In hindsight, the cross-platform flow of information is easy to track. But for communications teams that need to be seconds, not days, behind the news, integrated analysis needs to happen right alongside monitoring. 

This is also the only way to avoid misinterpreting trends. You might think, for example, that social chatter about a particular brand or topic is organic when it’s actually been driven by traditional coverage. 

Recent literature also suggests that social media is often an ‘attention driver’ for traditional coverage where sentiment is intense or very positive on a topic. Popovic et al. (2021) did an interesting study on stock-related articles and social posts with this in mind, finding “...that the social media post volume of a stock… is associated with traditional media viewership of the same stock.”

There’s no better example of this than when attention on the GameStop stock within Reddit’s infamous r/wallstreetbets subreddit in 2021 caused an unprecedented short squeeze. Many professional investors anticipating a decline in value were blindsided when the stock temporarily rose 1700%, becoming the most actively traded stock on Wall Street at that time.  

Within this ecosystem, understanding correlation and causation often unearths key stakeholder insights.

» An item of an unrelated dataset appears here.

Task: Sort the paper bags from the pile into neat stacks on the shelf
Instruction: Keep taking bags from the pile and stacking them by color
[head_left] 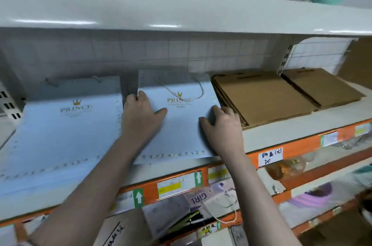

What platforms and audiences are most interested in this content? Where will similar stories be picked up first in the future?

 

2. Tracking Story Evolution and Full Impact

A common misconception about the story lifecycle is that there is a channel of ‘most’ importance. The flow of information today is cross-platform by default, and the ‘priority channel’ often changes multiple times depending on how a narrative lands with audiences across each. 

Take this hypothetical.

Say an unhappy customer starts a conversation on Reddit in which they claim to have found something unsavoury in a new can of your tinned food brand. Social media mentions of your brand increase exponentially as engagement climbs, and other users recount similar experiences with the same product. 

 

Screenshot 2025-11-04 at 4.33.48 pm

(Hypothetical product recall data)

 

Two weeks later, a product recall is announced. Although traditional media is now providing the most important and credible information about this recall from your brand directly, social media mentions remain the highest in volume due to high consumer interest. It’s only when social media mentions taper out that sales figures return to their original standards.

The lesson here is clear.

Teams need a clear visual that integrates both traditional and social media mentions to not just see, but accurately measure, the full lifecycle and impact of a story. Not only this, but the lag time between channels, or how long it takes for one to pick up on the other, can identify the most engaged audiences. This is particularly relevant when you’re discussing PR and marketing campaigns with a budget behind them. 

Stories will more often than not jump back and forth between social and traditional media, bringing subtle shifts to their key messages along with them, depending on many volatile factors like platform affordances (e.g. short-form video or text threads) and who’s leading the conversation on different platforms. 

These insights can be used to time press releases and other content for maximum amplification and best audience engagement. 

 

3. Spotting Early Warning Signs and Emerging Opportunities 

For PR and communications teams, time can sometimes literally be money.

Being able to find where conversations are sprouting online before they go mainstream is what professionals aim to do. In-platform, integrated analysis of social and traditional media mentions is the only way to seriously achieve this.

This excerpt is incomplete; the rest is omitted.